We had a good forecast of NE winds for the whole time so settled down to a routine of 3 hourly watches at night (0800 – 2000) and taking turns to catch up on sleep during the day as and when required. We both expected the long hours of darkness to be a bit tedious but surprisingly, after a couple of nights settling in to the routine we both found the nights more interesting. We had no moon so were treated to 5 gloriously starry nights. The astronomy book came out and several planets, stars and constellations were identified. It was interesting to notice how the positions of the stars changed overnight.

The only downside was a crick in the neck from looking up for too long. (Does anyone know of a physio round here?) Thankfully there were few ships and fishing boats to worry about when we were off shore so other night time activities included reading, tidying out the food lockers, trying to learn Spanish and contemplation whilst watching the bright trail of phosphorescence.



Sunset at Sea


The first day was a bit lumpy so we were unable to do much but after that we were both able to read and conduct our lives surprisingly normally, even sitting down at the table together for most meals. We had 2 days of good strength wind, approx F4, but after that it became very light. We were not able to use our engine constantly as our fuel capacity is limited, so sometimes progress was rather slow. Highlights of the days were seeing pilot whales, having dolphins play in the bow wave and wake, a conversation over VHF with a skipper of a huge motor yacht and a call from the Moroccan Navy asking us to clear the area!

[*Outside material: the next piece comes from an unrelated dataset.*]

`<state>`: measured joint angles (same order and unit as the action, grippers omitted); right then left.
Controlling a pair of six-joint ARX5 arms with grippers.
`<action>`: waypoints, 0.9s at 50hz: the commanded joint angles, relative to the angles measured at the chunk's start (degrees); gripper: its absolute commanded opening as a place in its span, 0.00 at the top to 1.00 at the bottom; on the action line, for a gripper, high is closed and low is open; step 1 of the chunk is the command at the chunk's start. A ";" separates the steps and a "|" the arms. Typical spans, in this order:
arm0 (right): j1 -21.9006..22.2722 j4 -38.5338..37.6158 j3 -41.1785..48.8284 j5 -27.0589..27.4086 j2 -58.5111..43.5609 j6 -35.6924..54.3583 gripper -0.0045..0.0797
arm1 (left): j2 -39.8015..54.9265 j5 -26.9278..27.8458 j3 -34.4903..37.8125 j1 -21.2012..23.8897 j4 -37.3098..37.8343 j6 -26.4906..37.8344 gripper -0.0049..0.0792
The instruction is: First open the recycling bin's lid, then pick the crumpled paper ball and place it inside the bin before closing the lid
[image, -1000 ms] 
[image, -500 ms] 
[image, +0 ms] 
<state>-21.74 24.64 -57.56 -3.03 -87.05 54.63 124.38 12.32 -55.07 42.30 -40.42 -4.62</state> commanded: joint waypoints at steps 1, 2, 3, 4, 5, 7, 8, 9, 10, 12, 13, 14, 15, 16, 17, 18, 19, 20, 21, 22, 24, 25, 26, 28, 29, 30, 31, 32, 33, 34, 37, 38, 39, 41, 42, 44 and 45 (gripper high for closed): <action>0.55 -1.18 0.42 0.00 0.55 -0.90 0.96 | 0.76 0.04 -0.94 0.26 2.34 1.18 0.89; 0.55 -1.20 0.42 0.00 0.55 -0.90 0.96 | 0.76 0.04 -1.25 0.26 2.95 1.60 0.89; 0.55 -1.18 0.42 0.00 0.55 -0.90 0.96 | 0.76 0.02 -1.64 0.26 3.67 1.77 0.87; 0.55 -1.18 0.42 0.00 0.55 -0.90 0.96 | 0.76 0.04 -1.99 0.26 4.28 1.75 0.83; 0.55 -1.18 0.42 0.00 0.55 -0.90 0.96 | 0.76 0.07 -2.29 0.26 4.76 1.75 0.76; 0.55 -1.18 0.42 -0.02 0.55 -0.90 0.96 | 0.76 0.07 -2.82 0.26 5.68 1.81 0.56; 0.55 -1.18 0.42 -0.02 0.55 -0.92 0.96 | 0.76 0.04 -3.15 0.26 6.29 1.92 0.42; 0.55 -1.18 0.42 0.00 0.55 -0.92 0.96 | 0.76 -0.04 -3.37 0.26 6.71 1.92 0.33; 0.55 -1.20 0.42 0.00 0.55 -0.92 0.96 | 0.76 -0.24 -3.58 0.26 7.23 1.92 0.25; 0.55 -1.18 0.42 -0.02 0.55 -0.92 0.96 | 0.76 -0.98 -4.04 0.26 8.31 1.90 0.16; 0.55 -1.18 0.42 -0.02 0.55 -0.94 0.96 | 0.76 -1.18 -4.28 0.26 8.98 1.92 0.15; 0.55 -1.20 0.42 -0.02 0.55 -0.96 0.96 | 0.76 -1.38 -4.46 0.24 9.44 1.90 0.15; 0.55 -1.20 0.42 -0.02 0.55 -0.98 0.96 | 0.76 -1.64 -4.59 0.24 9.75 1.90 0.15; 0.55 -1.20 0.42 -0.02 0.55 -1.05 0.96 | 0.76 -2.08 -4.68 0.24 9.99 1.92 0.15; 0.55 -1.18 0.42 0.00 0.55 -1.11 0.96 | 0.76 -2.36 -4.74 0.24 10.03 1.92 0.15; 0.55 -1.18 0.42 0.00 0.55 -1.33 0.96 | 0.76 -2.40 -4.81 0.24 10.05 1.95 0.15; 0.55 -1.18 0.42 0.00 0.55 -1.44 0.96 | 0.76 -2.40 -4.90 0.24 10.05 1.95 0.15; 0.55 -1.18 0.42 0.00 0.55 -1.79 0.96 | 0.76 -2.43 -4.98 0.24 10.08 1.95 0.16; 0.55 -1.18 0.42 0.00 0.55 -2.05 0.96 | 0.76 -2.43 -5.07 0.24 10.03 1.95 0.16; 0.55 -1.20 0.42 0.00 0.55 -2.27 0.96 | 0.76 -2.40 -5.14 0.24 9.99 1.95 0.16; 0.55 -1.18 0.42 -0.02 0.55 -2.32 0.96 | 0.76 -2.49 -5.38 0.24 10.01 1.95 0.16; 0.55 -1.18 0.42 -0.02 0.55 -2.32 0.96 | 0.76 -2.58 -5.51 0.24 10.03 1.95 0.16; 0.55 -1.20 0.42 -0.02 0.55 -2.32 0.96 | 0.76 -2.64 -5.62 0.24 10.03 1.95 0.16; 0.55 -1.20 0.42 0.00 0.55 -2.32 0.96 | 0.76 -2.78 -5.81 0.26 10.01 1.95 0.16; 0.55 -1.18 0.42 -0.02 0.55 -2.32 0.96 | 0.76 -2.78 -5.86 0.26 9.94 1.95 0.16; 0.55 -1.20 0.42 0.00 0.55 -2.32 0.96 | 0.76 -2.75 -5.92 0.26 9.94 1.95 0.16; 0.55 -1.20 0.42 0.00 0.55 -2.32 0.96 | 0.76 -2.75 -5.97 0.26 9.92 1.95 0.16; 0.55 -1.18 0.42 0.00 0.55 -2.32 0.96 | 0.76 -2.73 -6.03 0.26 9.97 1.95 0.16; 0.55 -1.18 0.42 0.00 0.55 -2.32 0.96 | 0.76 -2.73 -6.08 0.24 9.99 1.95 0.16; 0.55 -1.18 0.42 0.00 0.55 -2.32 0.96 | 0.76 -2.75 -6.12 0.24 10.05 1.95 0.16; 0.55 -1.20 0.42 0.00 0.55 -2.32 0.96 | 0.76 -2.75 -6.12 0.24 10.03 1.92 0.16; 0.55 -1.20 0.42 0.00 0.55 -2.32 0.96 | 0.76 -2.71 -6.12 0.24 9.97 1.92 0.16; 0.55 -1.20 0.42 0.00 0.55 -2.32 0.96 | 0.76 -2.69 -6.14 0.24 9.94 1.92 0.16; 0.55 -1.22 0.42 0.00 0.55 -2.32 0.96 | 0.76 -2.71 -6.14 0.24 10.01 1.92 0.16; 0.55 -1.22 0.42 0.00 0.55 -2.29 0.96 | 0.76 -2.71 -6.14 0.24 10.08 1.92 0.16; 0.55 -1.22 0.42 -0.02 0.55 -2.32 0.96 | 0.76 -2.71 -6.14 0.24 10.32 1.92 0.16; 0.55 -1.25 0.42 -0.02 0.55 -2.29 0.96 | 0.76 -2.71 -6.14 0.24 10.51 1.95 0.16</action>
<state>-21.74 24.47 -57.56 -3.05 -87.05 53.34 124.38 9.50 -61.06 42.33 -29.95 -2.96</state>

We had set off on Tues 2nd Nov at midday and by sunrise on Sun 7th were in sight of land, seemingly great lumps of rock on the horizon. These slowly materialised into small individual islands off the N coast of Lanzarote and the slightly larger island of Graciosa, our intended landfall.

We were amazed at the islands that we passed, each one simply an erupted volcano, slopes, craters and the occasional cone. Very black soil and sparse scrubby vegetation. Actually stunningly beautiful rising out of the blue sea.

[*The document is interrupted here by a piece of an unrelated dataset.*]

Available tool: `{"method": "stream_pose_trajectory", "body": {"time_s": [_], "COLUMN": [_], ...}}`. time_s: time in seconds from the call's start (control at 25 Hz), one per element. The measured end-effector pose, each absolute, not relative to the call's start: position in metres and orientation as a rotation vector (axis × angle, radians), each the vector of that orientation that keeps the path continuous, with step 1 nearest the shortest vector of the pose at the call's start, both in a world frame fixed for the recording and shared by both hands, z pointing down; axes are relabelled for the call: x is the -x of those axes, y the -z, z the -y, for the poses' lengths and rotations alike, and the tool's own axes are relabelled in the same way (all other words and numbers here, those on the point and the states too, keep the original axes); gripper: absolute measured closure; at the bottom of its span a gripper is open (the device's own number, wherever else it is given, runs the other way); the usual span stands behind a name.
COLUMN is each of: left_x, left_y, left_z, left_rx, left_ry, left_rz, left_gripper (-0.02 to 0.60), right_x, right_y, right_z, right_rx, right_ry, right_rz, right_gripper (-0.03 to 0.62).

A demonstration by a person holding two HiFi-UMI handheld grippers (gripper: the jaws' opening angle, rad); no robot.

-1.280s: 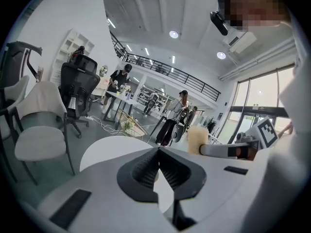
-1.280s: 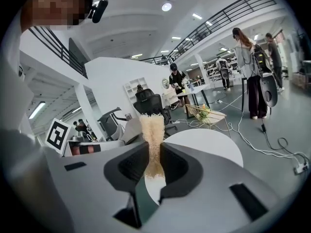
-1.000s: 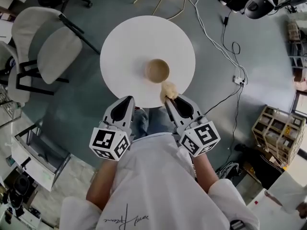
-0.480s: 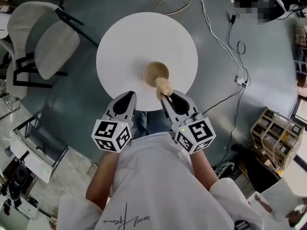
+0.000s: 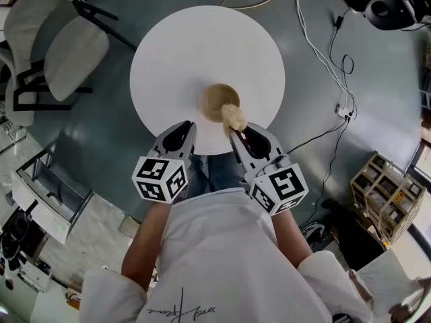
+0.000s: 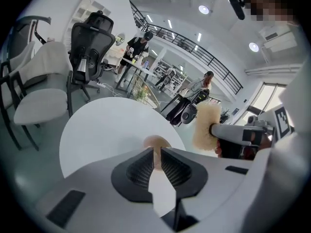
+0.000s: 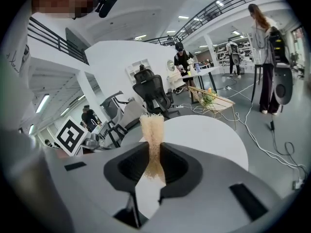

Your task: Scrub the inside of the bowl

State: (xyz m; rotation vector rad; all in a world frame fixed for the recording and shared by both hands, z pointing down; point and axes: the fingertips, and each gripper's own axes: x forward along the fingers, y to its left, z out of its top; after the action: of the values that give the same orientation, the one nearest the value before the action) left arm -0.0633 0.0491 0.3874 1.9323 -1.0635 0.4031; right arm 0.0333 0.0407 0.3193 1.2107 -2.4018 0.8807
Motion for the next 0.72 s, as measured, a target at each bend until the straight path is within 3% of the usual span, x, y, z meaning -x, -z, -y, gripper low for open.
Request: {"method": "stream_pose_trajectory", "body": {"time_s": [0.16,0.72], "left_x": [0.057,0.045], "left_y": [-0.402,-0.450], "left_z": [-0.043,-0.036], "left_rx": [-1.903,-1.819], "left_ry": [-0.411,-0.492], "left_rz": [1.045,1.019], "left_gripper": [0.517,0.511], "right_x": [-0.039,-0.062], "right_y": [-0.332,-0.365], "right_z": [-0.040,-0.022], "right_rx": [-1.175,-1.194], "right_ry": [-0.887,-0.944], "right_rz": [2.391,2.361], "right_gripper": [0.508,0.508]}}
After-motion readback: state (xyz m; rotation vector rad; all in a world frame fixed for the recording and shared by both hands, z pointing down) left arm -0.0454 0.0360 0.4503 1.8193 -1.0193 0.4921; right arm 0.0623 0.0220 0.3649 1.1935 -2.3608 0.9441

Land Ahoy                                                                                                        Northern Lanzarote


Bt 1430 we were tied up in the little marina in La Sociedad, the only occupation on the island, 6 x 3 miles in size. We immediately got to know our neighbours, two French couples with excellent senses of humour, and reacquainted ourselves with other people, previously encountered on our voyage.

After a bit of a rest, the following day we set off to explore. Walking through the little village and out into the hinterland this place felt far more African than European with it’s hot barren landscape, heat and absolute aridness. We circumnavigated 2 volcanoes then returned for a welcome dip.




The main street.                                                                                                 The main road.


We noticed a 26ft Folk Boat in the marina and so went to say hello. The result was and invitation to Green Flash and several beers later, the young German couple had become firm friends. They are also intending to cross the Atlantic. He is a Naval Architect and she a Physio!



The cliffs of Lanzarote from Graciosa.


Heading off to Lanzarote next. It sounds very interesting.